Sunday, August 15, 2004

Unhealthy News

Back on August 4, I mentioned there had been an effort to require hospitals to gather personal information about undocumented immigrants seeking treatment at emergency rooms. The hospitals would have to do this and submit the data to the Department for the Security of the Fatherland in order to obtain federal reimbursement for the costs of the treatment. The bill, thankfully, had been trounced in the House.

But, repeating a by now familiar pattern, the WHS* simply shrugged and said "Can't make it a law? Who cares, we'll just do it anyway" - trying to gain by regulation what they could not gain by legislation. From the New York Times for August 10:
The federal government is offering $1 billion to hospitals that provide emergency care to undocumented immigrants. But to get the money, hospitals would have to ask patients about their immigration status, a prospect that alarms hospitals and advocates for immigrants. ...

[F]ederal health officials, under guidelines developed in the last couple of weeks, said hospitals had to ask questions about immigration status to make sure the money would be used as Congress intended, for "emergency health services furnished to undocumented aliens."

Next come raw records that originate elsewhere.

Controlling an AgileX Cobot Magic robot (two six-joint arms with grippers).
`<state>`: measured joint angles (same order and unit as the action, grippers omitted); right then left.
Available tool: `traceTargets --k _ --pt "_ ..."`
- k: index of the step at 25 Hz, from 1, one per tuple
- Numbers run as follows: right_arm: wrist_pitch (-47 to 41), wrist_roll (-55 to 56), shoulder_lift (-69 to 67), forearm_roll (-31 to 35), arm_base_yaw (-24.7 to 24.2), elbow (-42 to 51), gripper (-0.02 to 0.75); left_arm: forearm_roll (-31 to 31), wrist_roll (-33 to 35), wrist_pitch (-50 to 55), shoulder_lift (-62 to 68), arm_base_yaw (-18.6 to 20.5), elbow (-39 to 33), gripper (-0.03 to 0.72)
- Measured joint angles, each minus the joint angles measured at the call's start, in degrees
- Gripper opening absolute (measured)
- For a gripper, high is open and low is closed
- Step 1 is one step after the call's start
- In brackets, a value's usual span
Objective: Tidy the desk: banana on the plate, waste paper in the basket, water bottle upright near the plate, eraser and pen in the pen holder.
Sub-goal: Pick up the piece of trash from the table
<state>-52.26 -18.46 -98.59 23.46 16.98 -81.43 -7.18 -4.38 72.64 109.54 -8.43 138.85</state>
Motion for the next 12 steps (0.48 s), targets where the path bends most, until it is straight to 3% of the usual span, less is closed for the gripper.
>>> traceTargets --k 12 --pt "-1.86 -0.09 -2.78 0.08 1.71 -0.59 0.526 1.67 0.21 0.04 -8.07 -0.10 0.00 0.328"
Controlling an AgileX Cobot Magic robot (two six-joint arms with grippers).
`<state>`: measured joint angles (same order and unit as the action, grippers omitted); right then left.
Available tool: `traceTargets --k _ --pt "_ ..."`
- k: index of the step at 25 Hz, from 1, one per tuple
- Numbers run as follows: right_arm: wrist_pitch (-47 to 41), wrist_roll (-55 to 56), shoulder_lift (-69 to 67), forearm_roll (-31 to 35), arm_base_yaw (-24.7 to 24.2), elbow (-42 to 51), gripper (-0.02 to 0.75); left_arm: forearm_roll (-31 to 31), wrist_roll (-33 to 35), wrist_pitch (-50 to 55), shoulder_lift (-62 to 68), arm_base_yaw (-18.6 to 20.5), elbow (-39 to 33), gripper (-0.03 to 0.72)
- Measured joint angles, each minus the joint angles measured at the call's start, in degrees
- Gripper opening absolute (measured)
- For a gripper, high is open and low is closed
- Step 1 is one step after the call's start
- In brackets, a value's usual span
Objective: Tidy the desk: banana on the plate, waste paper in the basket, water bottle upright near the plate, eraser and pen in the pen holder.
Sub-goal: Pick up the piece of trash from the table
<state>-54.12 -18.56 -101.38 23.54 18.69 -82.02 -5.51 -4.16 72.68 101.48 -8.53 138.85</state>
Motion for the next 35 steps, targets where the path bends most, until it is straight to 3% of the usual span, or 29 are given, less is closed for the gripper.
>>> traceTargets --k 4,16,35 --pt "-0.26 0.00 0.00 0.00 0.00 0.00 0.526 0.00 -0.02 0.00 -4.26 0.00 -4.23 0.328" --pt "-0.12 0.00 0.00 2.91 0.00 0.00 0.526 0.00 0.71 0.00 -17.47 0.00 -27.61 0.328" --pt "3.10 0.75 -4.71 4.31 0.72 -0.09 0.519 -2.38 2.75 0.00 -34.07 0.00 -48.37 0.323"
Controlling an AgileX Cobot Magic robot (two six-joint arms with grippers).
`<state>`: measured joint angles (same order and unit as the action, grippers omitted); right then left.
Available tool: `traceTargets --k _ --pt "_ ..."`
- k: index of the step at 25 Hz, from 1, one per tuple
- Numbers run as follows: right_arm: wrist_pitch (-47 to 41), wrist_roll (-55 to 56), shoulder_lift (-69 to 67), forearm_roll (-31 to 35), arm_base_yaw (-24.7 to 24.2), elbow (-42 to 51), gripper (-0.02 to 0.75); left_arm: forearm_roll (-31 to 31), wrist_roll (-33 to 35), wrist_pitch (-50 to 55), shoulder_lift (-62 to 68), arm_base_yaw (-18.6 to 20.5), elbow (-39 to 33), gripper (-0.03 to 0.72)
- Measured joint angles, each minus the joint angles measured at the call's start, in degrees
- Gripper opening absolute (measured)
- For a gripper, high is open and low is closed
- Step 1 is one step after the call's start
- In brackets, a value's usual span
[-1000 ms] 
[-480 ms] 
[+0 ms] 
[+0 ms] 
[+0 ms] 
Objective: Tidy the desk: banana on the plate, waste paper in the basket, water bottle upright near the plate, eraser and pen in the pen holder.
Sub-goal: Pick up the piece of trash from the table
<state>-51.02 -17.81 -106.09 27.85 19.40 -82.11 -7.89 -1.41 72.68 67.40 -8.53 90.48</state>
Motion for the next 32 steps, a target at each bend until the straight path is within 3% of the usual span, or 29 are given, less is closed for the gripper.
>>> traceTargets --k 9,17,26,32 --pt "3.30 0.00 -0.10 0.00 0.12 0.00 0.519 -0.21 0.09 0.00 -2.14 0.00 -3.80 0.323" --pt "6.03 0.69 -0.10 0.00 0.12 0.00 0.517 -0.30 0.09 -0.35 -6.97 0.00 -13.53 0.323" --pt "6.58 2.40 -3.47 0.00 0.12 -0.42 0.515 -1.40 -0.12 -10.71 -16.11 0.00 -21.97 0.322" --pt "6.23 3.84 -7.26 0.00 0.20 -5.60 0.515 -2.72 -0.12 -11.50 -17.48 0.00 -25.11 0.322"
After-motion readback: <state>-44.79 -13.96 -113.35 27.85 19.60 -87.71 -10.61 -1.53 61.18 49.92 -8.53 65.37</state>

Hospital executives and immigrant rights groups said the questioning would deter undocumented immigrants from seeking hospital care when they need it, and some hospitals said compliance might cost them more than they would receive in federal aid.
Not only do the feds want hospitals to ask a series of specific, detailed questions about citizenship and immigration status, they want hospital employees to sign forms stating the information was "true and complete" to the best of their knowledge, with civil and criminal penalties for submitting false information to the government. And get this:
Under the new guidelines, photocopies of passports, visas, border crossing cards or other documents that establish the patient's status should, if available, be included in the patient's file.
The feds say that individual data would not "ordinarily" have to be sent to the government, but hospitals have to keep it on file just in case they want to check. Since this is the same administration that has actively sought to intrude into doctor-patient confidentiality in pursuit of those who objected to its asinine anti-abortion laws, I really doubt that is going to be particularly reassuring to either hospitals or patients.

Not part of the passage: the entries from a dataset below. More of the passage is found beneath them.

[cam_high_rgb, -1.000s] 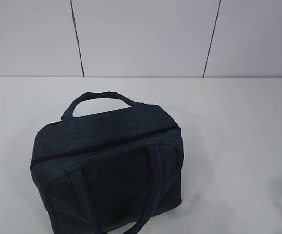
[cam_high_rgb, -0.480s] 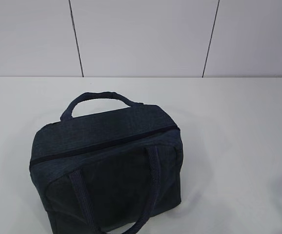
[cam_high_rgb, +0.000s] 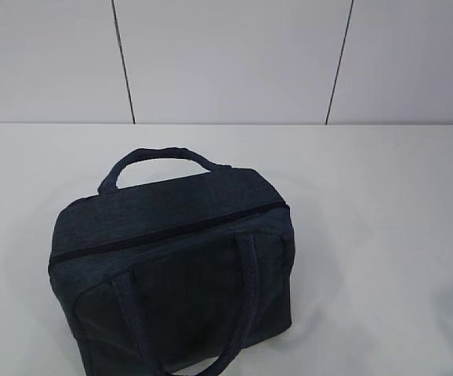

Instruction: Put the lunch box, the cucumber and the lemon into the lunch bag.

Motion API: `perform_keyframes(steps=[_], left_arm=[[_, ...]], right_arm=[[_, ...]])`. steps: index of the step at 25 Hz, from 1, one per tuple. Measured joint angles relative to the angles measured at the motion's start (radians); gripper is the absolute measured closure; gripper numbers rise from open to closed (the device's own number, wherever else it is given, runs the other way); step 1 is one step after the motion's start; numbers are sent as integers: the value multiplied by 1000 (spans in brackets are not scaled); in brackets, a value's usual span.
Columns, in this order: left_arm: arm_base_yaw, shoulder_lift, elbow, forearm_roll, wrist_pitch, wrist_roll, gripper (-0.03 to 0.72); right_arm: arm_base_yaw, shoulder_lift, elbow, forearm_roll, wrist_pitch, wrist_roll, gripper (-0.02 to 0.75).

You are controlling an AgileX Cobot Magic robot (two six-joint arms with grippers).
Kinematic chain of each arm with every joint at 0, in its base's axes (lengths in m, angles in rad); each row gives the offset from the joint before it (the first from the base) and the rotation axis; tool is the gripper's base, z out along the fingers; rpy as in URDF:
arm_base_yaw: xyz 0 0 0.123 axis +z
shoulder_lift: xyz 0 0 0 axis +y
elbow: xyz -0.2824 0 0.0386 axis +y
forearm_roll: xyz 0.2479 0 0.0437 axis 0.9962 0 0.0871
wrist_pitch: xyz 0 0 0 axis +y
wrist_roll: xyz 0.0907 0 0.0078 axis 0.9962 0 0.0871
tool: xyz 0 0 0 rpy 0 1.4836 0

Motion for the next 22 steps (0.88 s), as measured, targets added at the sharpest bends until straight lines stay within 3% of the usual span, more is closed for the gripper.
perform_keyframes(steps=[22], left_arm=[[0, 0, 0, 0, 0, 0, 454]], right_arm=[[0, 0, 0, -2, 0, 0, 330]])
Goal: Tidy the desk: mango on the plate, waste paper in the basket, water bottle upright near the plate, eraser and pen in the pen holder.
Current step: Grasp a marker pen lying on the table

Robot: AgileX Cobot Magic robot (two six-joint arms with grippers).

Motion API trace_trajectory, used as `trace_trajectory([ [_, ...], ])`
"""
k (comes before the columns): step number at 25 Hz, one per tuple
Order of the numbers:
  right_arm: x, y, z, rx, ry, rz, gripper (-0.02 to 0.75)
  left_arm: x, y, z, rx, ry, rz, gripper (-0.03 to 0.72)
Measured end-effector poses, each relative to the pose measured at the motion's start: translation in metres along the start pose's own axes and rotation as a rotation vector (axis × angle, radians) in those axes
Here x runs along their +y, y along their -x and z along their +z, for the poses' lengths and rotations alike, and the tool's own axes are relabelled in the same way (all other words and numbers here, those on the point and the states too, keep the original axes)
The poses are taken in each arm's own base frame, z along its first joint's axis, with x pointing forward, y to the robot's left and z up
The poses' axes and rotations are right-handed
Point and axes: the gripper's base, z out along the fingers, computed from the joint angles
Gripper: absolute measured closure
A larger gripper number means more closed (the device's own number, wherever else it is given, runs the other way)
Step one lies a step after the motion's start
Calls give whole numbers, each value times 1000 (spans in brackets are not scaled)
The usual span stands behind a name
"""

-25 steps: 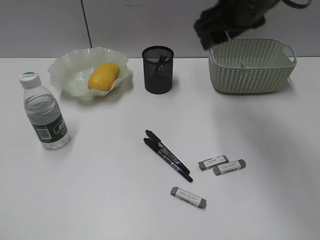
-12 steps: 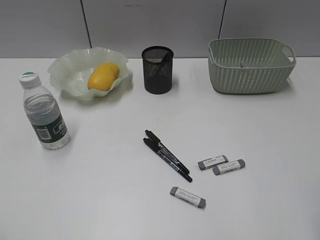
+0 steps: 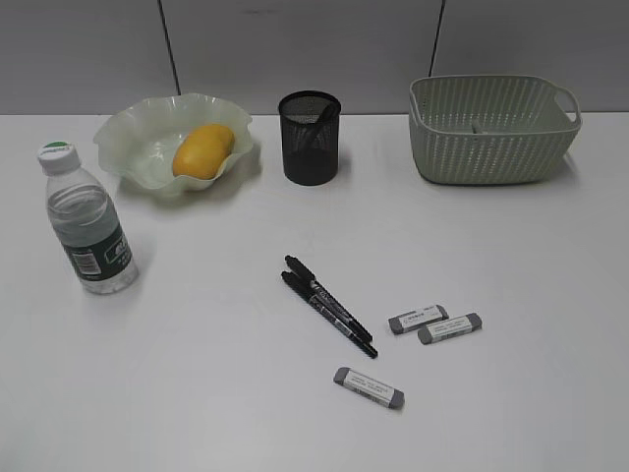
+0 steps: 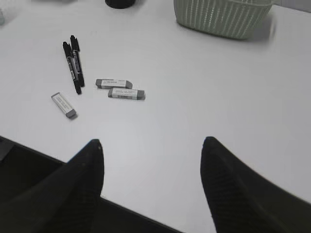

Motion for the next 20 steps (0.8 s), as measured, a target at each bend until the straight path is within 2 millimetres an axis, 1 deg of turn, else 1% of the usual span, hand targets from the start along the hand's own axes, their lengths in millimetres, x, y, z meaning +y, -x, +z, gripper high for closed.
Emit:
trace_trajectory([
  [2, 0, -1, -2, -11, 0, 1, 241, -2, 10, 10, 59, -17, -11, 234],
  [5, 0, -2, -1, -7, 0, 1, 241, -10, 34, 33, 141, -98, -61, 234],
  [9, 0, -2, -1, -9, 0, 1, 243, -30, 67, 76, 263, -300, -150, 259],
  [11, 0, -2, -1, -9, 0, 0, 244, -39, 79, 99, 334, -363, -169, 286],
  [13, 0, -2, -1, -9, 0, 0, 244, -50, 89, 121, 394, -403, -152, 297],
  [16, 0, -2, -1, -9, -2, -1, 244, -76, 102, 138, 398, -491, -114, 303],
  [17, 0, -2, -1, -9, -2, -1, 244, -89, 104, 144, 396, -523, -118, 305],
  [20, 0, -2, -1, -10, -2, -1, 244, -130, 100, 161, 448, -596, -128, 306],
])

Footnote, Unintentional Humor Dept.: In reply to concerns that such questioning of status could make undocumented immigrants fearful of seeking medical treatment even for their children (who would of course be citizens if born here),
Dr. Mark B. McClellan, administrator of the federal Centers for Medicare and Medicaid Services, said hospitals could ask the questions in "an unobtrusive way" that would not discourage immigrants from seeking care.
Exactly how do you "unobtrusively" ask someone if they're on a 72-hour immigrant pass and obtain a photocopy of their "passport, visa, border crossing card or other document that establishes" their status?